- From: Ernest Cline <ernestcline@mindspring.com>
- Date: Tue, 18 May 2004 22:22:35 -0400
- To: "Boris Zbarsky" <bzbarsky@MIT.EDU>
- Cc: www-style@w3.org
> [Original Message] > From: Boris Zbarsky <bzbarsky@MIT.EDU> > > Ernest Cline wrote: > >> font: 10px /2 Times; > > > The slash isn't a valid nmstart character so it looks like it wouldn't > > get picked up by the tokenizer as the start of an identifier to be > > stitched together with Times by the arcane rules of 'font-family' > > The rules of font-family are not really that arcane, as far as I can see... the > definition of font-family just says that certain characters must be escaped > or quoted; '/' is not in the list. Past that, as far as I can tell, anything goes > for font-family. The problem is with the grammar as given in CSS 2.1, it looks like when the 'font' rule includes the slash to separate <font-size> and <line-height> that the result is something which going strictly by the tokenizer isn't tokenizable, so the rule must be invalid (with or without the space before the /).

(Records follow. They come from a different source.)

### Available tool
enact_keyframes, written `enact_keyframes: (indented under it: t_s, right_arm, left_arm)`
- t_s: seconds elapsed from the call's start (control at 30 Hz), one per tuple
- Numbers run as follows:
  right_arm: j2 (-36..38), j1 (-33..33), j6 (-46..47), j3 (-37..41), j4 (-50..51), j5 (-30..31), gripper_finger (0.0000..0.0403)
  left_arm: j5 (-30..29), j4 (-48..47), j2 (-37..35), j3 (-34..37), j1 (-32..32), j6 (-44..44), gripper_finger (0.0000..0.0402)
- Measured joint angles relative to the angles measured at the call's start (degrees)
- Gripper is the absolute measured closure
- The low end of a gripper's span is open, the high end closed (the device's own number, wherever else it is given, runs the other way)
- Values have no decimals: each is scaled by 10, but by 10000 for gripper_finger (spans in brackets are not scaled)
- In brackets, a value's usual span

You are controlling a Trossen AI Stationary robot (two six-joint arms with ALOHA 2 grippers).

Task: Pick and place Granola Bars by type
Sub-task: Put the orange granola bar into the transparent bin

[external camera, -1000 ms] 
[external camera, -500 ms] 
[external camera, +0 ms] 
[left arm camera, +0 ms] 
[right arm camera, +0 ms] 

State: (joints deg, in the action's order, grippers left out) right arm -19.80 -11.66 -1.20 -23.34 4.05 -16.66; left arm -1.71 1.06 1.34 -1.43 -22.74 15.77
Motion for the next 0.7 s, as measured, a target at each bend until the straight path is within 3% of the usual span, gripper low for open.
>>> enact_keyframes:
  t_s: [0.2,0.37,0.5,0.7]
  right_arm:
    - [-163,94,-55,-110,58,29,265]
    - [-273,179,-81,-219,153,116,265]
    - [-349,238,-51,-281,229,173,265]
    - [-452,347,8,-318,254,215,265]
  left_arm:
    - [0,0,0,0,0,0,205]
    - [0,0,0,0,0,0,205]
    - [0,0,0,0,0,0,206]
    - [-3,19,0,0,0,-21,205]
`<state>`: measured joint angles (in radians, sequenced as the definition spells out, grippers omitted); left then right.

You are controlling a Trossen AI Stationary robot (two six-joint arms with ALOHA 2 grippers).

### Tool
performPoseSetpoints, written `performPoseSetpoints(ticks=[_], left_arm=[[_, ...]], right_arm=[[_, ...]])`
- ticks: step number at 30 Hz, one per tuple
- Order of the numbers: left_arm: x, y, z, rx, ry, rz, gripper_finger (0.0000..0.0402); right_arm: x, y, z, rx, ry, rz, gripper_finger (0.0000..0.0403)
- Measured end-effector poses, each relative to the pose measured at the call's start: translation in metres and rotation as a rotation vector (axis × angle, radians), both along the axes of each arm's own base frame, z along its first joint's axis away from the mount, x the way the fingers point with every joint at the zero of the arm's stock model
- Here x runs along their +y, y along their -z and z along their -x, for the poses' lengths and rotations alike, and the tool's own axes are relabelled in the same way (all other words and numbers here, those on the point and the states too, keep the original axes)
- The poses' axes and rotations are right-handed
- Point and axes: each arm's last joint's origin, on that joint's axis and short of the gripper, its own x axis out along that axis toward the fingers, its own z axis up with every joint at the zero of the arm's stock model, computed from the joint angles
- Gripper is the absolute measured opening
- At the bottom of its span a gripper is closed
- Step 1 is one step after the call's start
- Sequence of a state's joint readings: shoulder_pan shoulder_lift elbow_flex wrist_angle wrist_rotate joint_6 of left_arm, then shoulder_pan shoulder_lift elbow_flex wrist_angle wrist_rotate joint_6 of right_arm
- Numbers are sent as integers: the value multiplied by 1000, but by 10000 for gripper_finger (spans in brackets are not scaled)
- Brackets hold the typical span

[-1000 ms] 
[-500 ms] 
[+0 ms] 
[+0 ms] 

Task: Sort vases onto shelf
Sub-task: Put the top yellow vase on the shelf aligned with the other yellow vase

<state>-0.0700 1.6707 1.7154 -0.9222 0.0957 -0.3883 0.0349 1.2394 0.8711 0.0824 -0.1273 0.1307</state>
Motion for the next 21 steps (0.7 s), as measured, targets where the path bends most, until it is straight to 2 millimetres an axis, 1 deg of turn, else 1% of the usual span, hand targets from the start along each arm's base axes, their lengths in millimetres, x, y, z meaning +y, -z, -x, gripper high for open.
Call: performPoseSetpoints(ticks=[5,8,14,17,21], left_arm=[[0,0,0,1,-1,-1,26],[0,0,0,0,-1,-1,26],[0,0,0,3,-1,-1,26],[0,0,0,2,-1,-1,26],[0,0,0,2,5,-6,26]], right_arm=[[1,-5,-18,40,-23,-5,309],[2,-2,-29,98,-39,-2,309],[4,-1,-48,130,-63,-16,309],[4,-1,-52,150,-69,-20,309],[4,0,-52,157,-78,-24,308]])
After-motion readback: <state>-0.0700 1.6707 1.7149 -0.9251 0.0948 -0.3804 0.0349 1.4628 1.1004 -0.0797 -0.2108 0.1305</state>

Either I'm missing something in the grammar for the tokenizer or implementers have just been special casing the 'font' and 'font-family' rules without regard for the official tokenizer. The only mention of '/' per se is in the rules for 'font' at a point where it would be required to be paired with a <line-height>. In any case, this does need to be tightened up, so that everything can be tokenized according to rules for the tokenizer.